* [What you are asked to do] Would you please write out only the lines running from the top of the listing through the one holding "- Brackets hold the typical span", exactly, with both ends kept and pictures left out?

......

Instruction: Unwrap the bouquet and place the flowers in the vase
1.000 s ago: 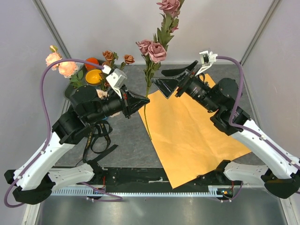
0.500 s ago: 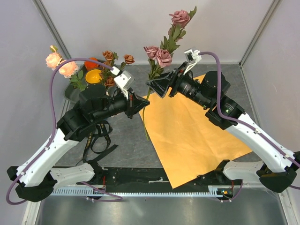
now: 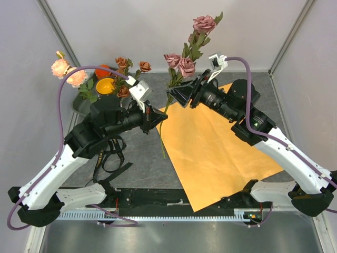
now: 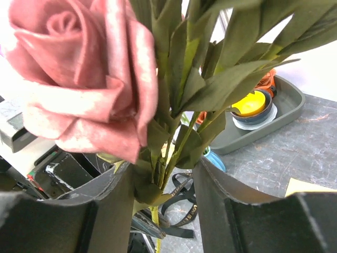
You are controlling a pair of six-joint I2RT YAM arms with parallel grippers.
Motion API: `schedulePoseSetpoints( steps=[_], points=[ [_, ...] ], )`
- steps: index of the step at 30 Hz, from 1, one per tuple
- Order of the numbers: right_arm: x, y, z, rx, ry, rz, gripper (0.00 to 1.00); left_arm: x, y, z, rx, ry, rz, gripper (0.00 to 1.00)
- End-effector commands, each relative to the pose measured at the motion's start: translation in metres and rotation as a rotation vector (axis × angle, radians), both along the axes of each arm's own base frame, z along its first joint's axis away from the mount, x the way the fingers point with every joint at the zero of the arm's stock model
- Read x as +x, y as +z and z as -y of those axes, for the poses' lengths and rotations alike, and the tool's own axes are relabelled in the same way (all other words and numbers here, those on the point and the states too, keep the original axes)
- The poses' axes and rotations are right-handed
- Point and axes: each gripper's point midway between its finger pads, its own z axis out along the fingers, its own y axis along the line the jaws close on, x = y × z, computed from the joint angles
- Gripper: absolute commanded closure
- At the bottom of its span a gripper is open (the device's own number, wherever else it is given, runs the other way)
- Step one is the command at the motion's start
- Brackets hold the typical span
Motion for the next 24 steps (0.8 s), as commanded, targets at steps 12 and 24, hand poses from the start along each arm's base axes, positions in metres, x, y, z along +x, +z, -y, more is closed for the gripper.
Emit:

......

* [Reply to the task]
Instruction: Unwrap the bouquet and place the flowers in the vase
1.000 s ago: 
0.500 s ago: 
now: 
now: 
You are controlling a pair of six-joint I2RT YAM arms with parallel grippers.
Motion API: `schedulePoseSetpoints( steps=[_], points=[ [_, ...] ], )`
- steps: index of the step at 30 Hz, from 1, one per tuple
- Order of the numbers: right_arm: x, y, z, rx, ry, rz, gripper (0.00 to 1.00); left_arm: x, y, z, rx, ry, rz, gripper (0.00 to 1.00)
- End-effector commands, each relative to the pose measured at the motion's start: translation in metres and rotation as a rotation vector (axis × angle, radians), both along the axes of each arm's own base frame, z along its first joint's axis away from the mount, x the way the fingers point with every joint at the zero of the arm's stock model
- Read x as +x, y as +z and z as -y of those axes, for the poses' lengths and rotations alike, and the tool's own axes are relabelled in the same way (all other words and numbers here, those on the point and the states too, keep the original axes)
- The poses' axes and rotations are right-handed
- Point and axes: each gripper's point midway between its finger pads, its own z axis out along the fingers, its own y axis along the line the jaws close on, x = y × z, computed from the joint angles
- Gripper: absolute commanded closure
- At the bottom of its span a gripper is open (the device's own number, wherever else it is given, runs the other way)
- Step one is the command at the motion's start
- Brackets hold the typical span

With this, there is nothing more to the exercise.